Конвоир, флегматично потираясь о косяк двери, напомнил:
– Еще одна минута.
– Не беспокойся обо мне, – быстро заговорила Хоуп, так что слова не поспевали друг за другом. – Все будет хорошо. Я уеду к родителям, они позаботятся обо мне. Ради бога не беспокойся.
Ной поднялся.
– Я не беспокоюсь, – сказал он. – Ребенок… – Он неопределенно, по-мальчишески махнул рукой, и даже здесь, в этой мрачной комнате, Хоуп усмехнулась дорогому, знакомому жесту. – Вот это да!.. – сказал Ной. – Ну, как тебе это нравится? – Он прошел к окну и выглянул через решетку во двор. Когда он повернулся к ней, его глаза казались пустыми и тусклыми. – Прошу тебя, – произнес он, – пойди к капитану Льюису и скажи ему, что я поеду, куда меня пошлют.
– Ной… – Хоуп встала, пытаясь протестовать и чувствуя в то же время облегчение.
– Все, – сказал конвоир, – время кончилось. – И он открыл дверь.
Ной подошел к Хоуп, и они поцеловались. Хоуп взяла его руку и на мгновение приложила к своей щеке, но конвоир еще раз предупредил:
– Все, леди.
Хоуп вышла в дверь и, прежде чем конвоир успел закрыть ее, еще раз оглянулась и увидела, что Ной стоит, задумчиво глядя ей вслед. Он пытался улыбнуться, но из этого ничего не вышло. Тут конвоир закрыл дверь, и больше она его не видела.
– Скажу тебе по правде, – говорил Колклаф, – я очень жалею, что ты вернулся. Ты позор для нашей роты, и я не думаю, что из тебя удастся сделать солдата даже за сотню лет. Но, клянусь богом, я не пожалею для этого сил, если даже мне придется разодрать тебя пополам.
Ной уставился на белый дергающийся кончик капитанского носа.
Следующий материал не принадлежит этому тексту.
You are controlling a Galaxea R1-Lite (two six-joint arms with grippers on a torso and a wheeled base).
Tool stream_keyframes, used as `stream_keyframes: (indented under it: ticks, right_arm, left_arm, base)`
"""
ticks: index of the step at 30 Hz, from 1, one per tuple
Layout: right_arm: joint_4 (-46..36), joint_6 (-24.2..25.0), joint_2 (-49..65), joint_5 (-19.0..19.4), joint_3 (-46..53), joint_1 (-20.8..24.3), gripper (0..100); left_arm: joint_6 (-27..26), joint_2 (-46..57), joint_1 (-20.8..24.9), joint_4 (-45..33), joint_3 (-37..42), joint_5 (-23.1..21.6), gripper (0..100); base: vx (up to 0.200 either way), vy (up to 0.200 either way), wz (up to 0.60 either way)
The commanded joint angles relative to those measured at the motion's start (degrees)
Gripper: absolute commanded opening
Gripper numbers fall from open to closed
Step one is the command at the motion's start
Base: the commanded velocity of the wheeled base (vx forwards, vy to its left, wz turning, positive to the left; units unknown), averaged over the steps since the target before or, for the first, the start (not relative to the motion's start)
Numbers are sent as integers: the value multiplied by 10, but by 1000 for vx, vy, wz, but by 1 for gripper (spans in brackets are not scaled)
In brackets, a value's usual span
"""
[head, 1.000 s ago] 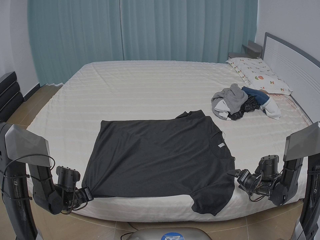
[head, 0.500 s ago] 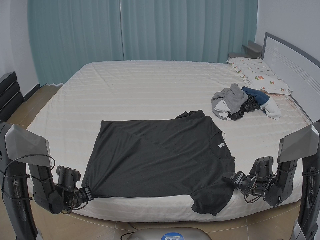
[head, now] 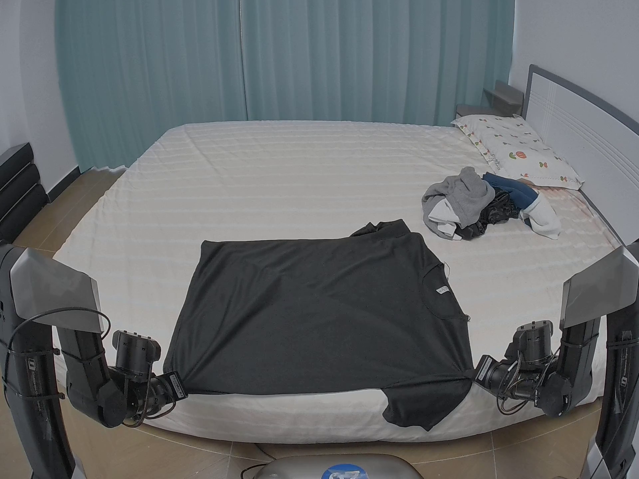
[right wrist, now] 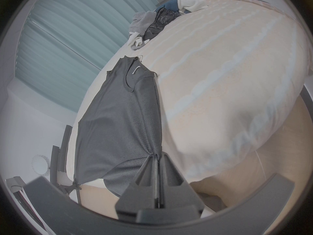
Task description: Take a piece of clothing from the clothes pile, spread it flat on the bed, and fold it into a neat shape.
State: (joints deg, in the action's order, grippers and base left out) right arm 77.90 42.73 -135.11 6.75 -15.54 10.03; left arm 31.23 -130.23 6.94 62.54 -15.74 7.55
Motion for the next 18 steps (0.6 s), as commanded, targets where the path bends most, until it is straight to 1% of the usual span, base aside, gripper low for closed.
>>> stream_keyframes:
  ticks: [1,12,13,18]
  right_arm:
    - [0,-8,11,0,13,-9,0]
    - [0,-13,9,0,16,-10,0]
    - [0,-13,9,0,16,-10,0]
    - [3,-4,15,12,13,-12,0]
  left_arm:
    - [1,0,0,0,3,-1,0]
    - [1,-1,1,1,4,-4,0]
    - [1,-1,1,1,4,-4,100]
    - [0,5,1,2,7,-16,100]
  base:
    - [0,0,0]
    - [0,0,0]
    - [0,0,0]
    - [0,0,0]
Ничего не изменилось: тот же ослепительный свет в ротной канцелярии, а над столом старшины все та же устаревшая шутка, написанная на прикрепленной кнопками к стене бумажке: «Номер священника 145. Плакать в жилетку можете ему». Голос Колклафа звучал все так же, и казалось, говорит он то же самое, а в ротной канцелярии стоял все тот же запах сырого дерева, пыльных бумаг, потной форменной одежды, ружейного масла и пива. Как будто он и не уезжал отсюда. Трудно было представить, что за это время что-то произошло, что-то изменилось.
– Само собой разумеется, у тебя не будет привилегий, – медленно и важно говорил Колклаф, наслаждаясь собственными словами, – ты не будешь получать ни увольнительных, ни отпусков. В течение ближайших двух недель ты будешь нести наряд на кухне ежедневно, а потом по субботам и воскресеньям. Ясно?